GIVEN DATA:
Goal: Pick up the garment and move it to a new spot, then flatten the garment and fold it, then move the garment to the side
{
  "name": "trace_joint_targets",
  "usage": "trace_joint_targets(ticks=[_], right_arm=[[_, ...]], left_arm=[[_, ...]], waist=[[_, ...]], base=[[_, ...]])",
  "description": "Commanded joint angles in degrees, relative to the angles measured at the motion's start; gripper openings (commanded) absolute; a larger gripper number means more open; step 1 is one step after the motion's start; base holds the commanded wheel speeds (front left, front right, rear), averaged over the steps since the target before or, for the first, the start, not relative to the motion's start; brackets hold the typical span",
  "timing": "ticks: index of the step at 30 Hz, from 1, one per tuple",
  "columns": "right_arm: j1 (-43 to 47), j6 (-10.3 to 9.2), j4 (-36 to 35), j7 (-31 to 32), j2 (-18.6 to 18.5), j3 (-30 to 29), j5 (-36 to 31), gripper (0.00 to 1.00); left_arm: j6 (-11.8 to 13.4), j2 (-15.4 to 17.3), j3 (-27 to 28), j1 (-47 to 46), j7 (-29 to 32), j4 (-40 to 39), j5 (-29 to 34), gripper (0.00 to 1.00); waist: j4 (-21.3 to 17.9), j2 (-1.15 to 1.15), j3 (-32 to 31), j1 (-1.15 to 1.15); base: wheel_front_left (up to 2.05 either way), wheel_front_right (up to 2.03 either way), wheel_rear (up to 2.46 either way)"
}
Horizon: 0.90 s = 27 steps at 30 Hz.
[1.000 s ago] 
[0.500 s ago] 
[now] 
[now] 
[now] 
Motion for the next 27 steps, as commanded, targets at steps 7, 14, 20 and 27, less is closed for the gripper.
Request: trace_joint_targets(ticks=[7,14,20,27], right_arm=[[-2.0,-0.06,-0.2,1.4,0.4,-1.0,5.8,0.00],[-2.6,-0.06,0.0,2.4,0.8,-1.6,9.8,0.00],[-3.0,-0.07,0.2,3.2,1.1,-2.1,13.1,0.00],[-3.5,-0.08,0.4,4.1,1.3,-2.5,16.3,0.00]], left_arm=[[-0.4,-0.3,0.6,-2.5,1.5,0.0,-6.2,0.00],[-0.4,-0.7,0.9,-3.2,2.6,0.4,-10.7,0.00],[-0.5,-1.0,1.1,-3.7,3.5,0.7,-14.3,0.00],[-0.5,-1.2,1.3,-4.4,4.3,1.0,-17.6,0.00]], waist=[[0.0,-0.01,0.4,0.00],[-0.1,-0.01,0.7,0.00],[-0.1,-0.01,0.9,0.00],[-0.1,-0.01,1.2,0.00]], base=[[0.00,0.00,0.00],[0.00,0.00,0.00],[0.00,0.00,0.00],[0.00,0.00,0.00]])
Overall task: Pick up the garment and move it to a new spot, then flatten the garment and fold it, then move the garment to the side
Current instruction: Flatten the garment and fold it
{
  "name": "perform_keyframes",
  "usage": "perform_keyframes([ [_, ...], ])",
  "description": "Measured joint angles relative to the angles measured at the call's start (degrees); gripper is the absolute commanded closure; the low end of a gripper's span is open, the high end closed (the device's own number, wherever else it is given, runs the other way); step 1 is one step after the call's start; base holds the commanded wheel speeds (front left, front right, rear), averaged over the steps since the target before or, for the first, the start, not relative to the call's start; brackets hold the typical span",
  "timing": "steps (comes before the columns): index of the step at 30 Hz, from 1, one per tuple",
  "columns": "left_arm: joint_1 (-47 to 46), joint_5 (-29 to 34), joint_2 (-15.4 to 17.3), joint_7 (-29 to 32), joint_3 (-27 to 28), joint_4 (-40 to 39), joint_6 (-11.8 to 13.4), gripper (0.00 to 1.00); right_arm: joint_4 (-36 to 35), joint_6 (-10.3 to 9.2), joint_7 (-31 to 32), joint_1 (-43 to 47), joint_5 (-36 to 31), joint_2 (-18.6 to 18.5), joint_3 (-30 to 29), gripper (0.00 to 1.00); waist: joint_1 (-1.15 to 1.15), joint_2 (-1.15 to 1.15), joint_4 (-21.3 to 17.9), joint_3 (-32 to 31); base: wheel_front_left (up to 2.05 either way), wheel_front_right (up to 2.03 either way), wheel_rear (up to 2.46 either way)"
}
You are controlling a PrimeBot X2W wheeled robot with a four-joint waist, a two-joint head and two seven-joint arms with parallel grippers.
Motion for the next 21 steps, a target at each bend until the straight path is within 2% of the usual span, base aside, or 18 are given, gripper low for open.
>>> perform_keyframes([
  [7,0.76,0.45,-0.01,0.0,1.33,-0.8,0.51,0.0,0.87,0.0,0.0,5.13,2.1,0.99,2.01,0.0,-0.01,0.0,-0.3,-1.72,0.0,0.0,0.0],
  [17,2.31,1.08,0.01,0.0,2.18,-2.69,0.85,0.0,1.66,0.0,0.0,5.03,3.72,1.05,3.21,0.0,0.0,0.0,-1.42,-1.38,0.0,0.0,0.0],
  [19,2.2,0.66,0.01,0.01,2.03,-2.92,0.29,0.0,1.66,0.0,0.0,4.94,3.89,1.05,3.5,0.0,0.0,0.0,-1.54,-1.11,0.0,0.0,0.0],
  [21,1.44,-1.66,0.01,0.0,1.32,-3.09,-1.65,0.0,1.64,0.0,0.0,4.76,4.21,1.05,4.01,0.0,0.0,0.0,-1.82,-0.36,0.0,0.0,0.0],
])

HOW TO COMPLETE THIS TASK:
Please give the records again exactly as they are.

FINAL ANSWER:
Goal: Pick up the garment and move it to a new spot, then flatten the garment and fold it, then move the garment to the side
{
  "name": "trace_joint_targets",
  "usage": "trace_joint_targets(ticks=[_], right_arm=[[_, ...]], left_arm=[[_, ...]], waist=[[_, ...]], base=[[_, ...]])",
  "description": "Commanded joint angles in degrees, relative to the angles measured at the motion's start; gripper openings (commanded) absolute; a larger gripper number means more open; step 1 is one step after the motion's start; base holds the commanded wheel speeds (front left, front right, rear), averaged over the steps since the target before or, for the first, the start, not relative to the motion's start; brackets hold the typical span",
  "timing": "ticks: index of the step at 30 Hz, from 1, one per tuple",
  "columns": "right_arm: j1 (-43 to 47), j6 (-10.3 to 9.2), j4 (-36 to 35), j7 (-31 to 32), j2 (-18.6 to 18.5), j3 (-30 to 29), j5 (-36 to 31), gripper (0.00 to 1.00); left_arm: j6 (-11.8 to 13.4), j2 (-15.4 to 17.3), j3 (-27 to 28), j1 (-47 to 46), j7 (-29 to 32), j4 (-40 to 39), j5 (-29 to 34), gripper (0.00 to 1.00); waist: j4 (-21.3 to 17.9), j2 (-1.15 to 1.15), j3 (-32 to 31), j1 (-1.15 to 1.15); base: wheel_front_left (up to 2.05 either way), wheel_front_right (up to 2.03 either way), wheel_rear (up to 2.46 either way)"
}
Horizon: 0.90 s = 27 steps at 30 Hz.
[1.000 s ago] 
[0.500 s ago] 
[now] 
[now] 
[now] 
Motion for the next 27 steps, as commanded, targets at steps 7, 14, 20 and 27, less is closed for the gripper.
Request: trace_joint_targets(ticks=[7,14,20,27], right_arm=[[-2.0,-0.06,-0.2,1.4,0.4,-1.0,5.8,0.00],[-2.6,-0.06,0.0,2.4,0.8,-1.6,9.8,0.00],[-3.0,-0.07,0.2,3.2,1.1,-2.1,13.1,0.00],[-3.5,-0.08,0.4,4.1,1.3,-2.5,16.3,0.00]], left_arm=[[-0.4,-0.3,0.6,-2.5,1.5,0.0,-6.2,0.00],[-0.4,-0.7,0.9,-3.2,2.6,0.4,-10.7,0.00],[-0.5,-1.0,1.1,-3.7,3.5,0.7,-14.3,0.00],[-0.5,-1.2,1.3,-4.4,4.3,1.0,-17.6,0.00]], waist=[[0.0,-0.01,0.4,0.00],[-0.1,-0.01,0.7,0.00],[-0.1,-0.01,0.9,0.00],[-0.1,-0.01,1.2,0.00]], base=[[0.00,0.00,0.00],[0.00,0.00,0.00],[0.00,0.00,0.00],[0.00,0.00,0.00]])
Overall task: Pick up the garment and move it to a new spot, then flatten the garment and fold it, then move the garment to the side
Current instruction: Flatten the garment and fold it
{
  "name": "perform_keyframes",
  "usage": "perform_keyframes([ [_, ...], ])",
  "description": "Measured joint angles relative to the angles measured at the call's start (degrees); gripper is the absolute commanded closure; the low end of a gripper's span is open, the high end closed (the device's own number, wherever else it is given, runs the other way); step 1 is one step after the call's start; base holds the commanded wheel speeds (front left, front right, rear), averaged over the steps since the target before or, for the first, the start, not relative to the call's start; brackets hold the typical span",
  "timing": "steps (comes before the columns): index of the step at 30 Hz, from 1, one per tuple",
  "columns": "left_arm: joint_1 (-47 to 46), joint_5 (-29 to 34), joint_2 (-15.4 to 17.3), joint_7 (-29 to 32), joint_3 (-27 to 28), joint_4 (-40 to 39), joint_6 (-11.8 to 13.4), gripper (0.00 to 1.00); right_arm: joint_4 (-36 to 35), joint_6 (-10.3 to 9.2), joint_7 (-31 to 32), joint_1 (-43 to 47), joint_5 (-36 to 31), joint_2 (-18.6 to 18.5), joint_3 (-30 to 29), gripper (0.00 to 1.00); waist: joint_1 (-1.15 to 1.15), joint_2 (-1.15 to 1.15), joint_4 (-21.3 to 17.9), joint_3 (-32 to 31); base: wheel_front_left (up to 2.05 either way), wheel_front_right (up to 2.03 either way), wheel_rear (up to 2.46 either way)"
}
You are controlling a PrimeBot X2W wheeled robot with a four-joint waist, a two-joint head and two seven-joint arms with parallel grippers.
Motion for the next 21 steps, a target at each bend until the straight path is within 2% of the usual span, base aside, or 18 are given, gripper low for open.
>>> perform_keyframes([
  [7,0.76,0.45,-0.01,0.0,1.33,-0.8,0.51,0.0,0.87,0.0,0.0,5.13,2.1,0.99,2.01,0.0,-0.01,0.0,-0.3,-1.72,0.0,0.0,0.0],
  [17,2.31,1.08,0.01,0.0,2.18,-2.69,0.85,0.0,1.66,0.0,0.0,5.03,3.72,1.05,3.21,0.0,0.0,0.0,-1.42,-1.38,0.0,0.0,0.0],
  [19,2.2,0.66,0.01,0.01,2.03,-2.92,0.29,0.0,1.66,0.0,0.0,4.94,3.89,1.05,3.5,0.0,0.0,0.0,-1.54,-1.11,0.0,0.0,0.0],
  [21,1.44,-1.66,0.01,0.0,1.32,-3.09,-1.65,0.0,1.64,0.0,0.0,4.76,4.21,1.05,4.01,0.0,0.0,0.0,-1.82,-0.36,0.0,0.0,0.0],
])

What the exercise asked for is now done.